L’innovazione tecnologica e digital ha coinvolto diversi settori in azienda, tra cui quello delle risorse umane. I nuovi sviluppi tecnologici e di intelligenza artificiale hanno portato ad implementare nuovi strumenti per rendere più smart le operazioni di gestione delle persone. Di fatto, la Human Resource Technology è proprio l’insieme di applicazioni, software e piattaforme digitali utilizzate per facilitare la gestione delle risorse umane all’interno di aziende e organizzazioni. In che modo ci riescono?
Queste tecnologie automatizzano alcuni processi HR, alleggerendoli soprattutto in termini di tempo ed energie e migliorando in questo modo l’efficienza operativa.
HR Tech nel recruitment e talent acquisition
Tra i campi di applicazione dell’HR Tech molto importante è quello di recruiting e talent acquisition. Utilizzando queste tecnologie, infatti, si possono automatizzare i processi di selezione e screening dei curricola, pubblicare annunci di lavoro e programmare i colloqui. In ambito di talent acquisition, l’utilizzo di strumenti tecnologici può accelerare e facilitare l’individuazione delle caratteristiche ricercate all’interno dei CV e creare test virtuali per sondare le capacità dei candidati. Inoltre, essere tecnologicamente innovativi rappresenta un punto di forza e un elemento di appetibilità utile per attrarre nuovi talenti.
Tecnologie HR per la gestione della produttività e delle risorse
Le tecnologie HR si rivelano molto vantaggiose anche all’interno delle operazioni di gestione della produttività. In particolare, implementare determinati software che utilizzano un approccio data-driven consentirebbe un’efficace pianificazione e distribuzione delle risorse in base alle competenze richieste. Parallelamente, si potrebbero delegare alla tecnologia altre attività come il monitoraggio e la valutazione degli obiettivi o la pianificazione della formazione.
Promuovere la diversità e l’inclusione attraverso la tecnologia
All’interno di una realtà organizzativa l’HR si deve anche occupare della creazione di una cultura aziendale positiva e inclusiva e assicurare il benessere di tutte e tutti.
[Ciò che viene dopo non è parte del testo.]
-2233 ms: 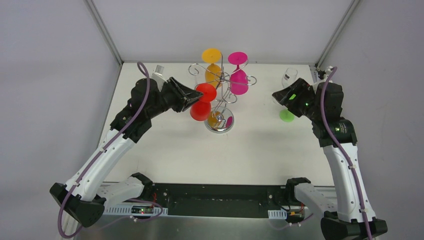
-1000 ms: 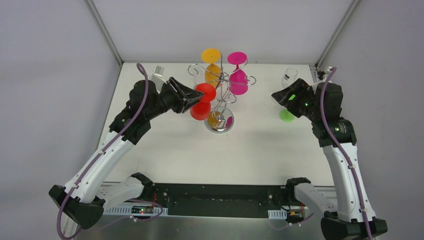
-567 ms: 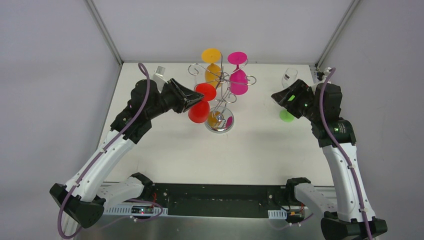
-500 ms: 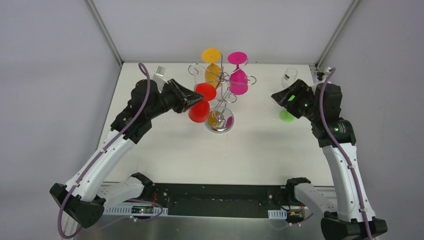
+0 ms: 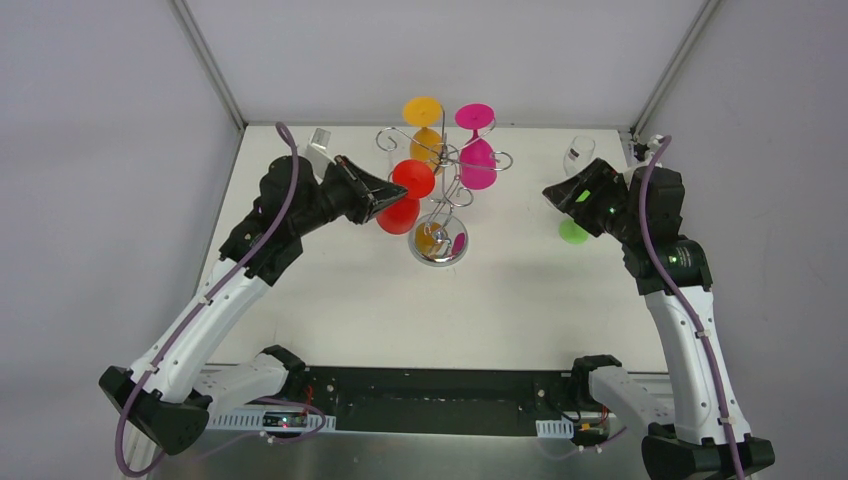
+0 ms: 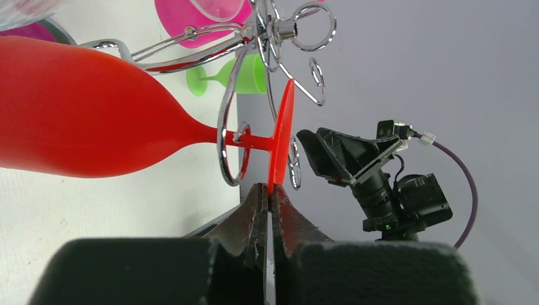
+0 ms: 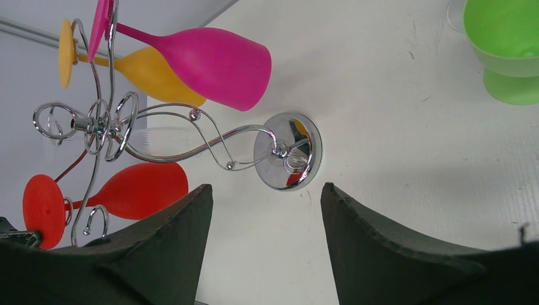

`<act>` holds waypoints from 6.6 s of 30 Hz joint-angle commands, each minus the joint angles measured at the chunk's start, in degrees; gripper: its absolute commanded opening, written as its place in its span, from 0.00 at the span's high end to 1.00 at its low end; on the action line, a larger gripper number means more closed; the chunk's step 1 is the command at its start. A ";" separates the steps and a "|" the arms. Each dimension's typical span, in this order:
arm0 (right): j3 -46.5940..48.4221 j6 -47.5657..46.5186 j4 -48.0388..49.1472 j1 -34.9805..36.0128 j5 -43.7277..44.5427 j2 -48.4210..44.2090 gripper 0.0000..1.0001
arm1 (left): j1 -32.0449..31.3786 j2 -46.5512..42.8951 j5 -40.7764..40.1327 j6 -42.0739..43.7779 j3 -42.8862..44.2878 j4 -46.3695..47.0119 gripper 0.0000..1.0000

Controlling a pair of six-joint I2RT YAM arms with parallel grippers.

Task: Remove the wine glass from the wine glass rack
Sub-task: Pick up the wine glass from the wine rack, then place the wine glass at the center of the board.

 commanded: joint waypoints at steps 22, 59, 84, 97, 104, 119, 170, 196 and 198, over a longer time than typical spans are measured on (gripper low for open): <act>0.28 0.45 2.45 0.28 -0.11 -0.83 0.34 | 1.91 -5.15 1.17 3.32 3.79 -1.07 1.00; -1.03 0.14 2.71 0.21 0.47 -1.08 0.33 | 7.91 2.84 8.13 -5.15 8.66 -0.10 1.00; -1.15 0.05 2.72 0.25 -0.32 -0.80 0.28 | 6.01 7.85 10.71 -7.45 11.81 1.06 1.00; -1.39 0.89 2.67 0.22 -2.49 0.47 0.28 | 4.79 6.59 12.54 -7.45 10.94 1.14 1.00; -1.18 0.62 2.47 0.24 -2.65 -0.45 0.27 | 3.98 5.43 14.36 -7.55 10.42 1.15 1.00; 0.79 2.56 0.55 0.21 -6.91 -1.58 0.26 | 3.48 -0.10 17.27 -6.23 6.87 -0.53 1.00; -15.25 35.34 22.02 30.05 -15.43 -4.45 0.20 | 3.52 -17.45 34.69 45.90 -6.63 -11.08 1.00; -14.85 44.62 32.30 41.60 -8.84 4.69 0.26 | -10.89 -14.93 22.14 56.04 -7.12 -11.79 1.00; -14.67 45.17 32.89 42.02 -9.38 5.24 0.28 | -12.61 -14.25 20.10 57.18 -6.78 -11.79 1.00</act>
Anche in questo caso la tecnologia può risultare utile a promuovere la diversità e l’inclusione, attraverso l’utilizzo di particolari strumenti.
Oggi è sempre più comune trovare gruppi di lavoro in cui coesistono differenze di genere, orientamento religioso e sessuale, provenienza geografica, età ed abilità. In questi casi è importante che la diversità sia accompagnata dall’inclusività. Cosa significa? Significa che tutti i componenti del gruppo si possano sentire inclusi e accettati sul luogo di lavoro, con le stesse opportunità e in grado di rendere le proprie differenze una risorsa.
Strumenti tecnologici per monitorare la diversità e garantire equità
Diversità e inclusione devono essere presenti in ogni ambito aziendale, a partire dai processi di selezione e recruiting. Spesso capita che il linguaggio utilizzato all’interno di annunci di lavoro presenti bias (di genere, etnia…) che influenzano la scelta di application. In questi casi utilizzare strumenti tecnologici che li rimuovano e promuovano la diversità è un esempio di utilizzo virtuoso dell’HR Tech.
Per monitorare i differenti livelli di diversity all’interno di un’azienda si possono poi utilizzare software e piattaforme che raccolgono dati, in particolare sulla presenza di persone con disabilità, il numero di donne con ruoli di leadership o le differenze salariali. Implementare, quindi, strumenti che forniscono informazioni per stabilire stipendi equi o utilizzare applicazioni che offrono percorsi di crescita personalizzati sulla base delle differenti abilità, rende un’azienda competente e competitiva in tema di inclusività.
Incentivare l’inclusione attraverso la leadership e la cultura aziendale
Infine, per disincentivare comportamenti esclusivi e aumentare l’inclusione si possono usare programmi tecnologici che aiutino i e le leader ad individuare le difficoltà del team e allinearsi, così come coinvolgere le persone affinchè si sviluppi una cultura aziendale caratterizzata dall’ascolto reciproco e dal senso di appartenenza.
I benefici di una strategia aziendale inclusiva
Perseguire una strategia aziendale orientata alla promozione delle diversità porta diversi benefici, sia da un punto di vista di immagine e appetibilità, che dal punto di vista di rendimento. Il Diversity Brand Index 2019 evidenzia come le scelte di acquisto delle persone vengano influenzate dalla percezione di inclusività dei brand. Inoltre, un’azienda che promuove la diversità e l’inclusione risulta più attrattiva e appetibile agli occhi dei giovani talenti.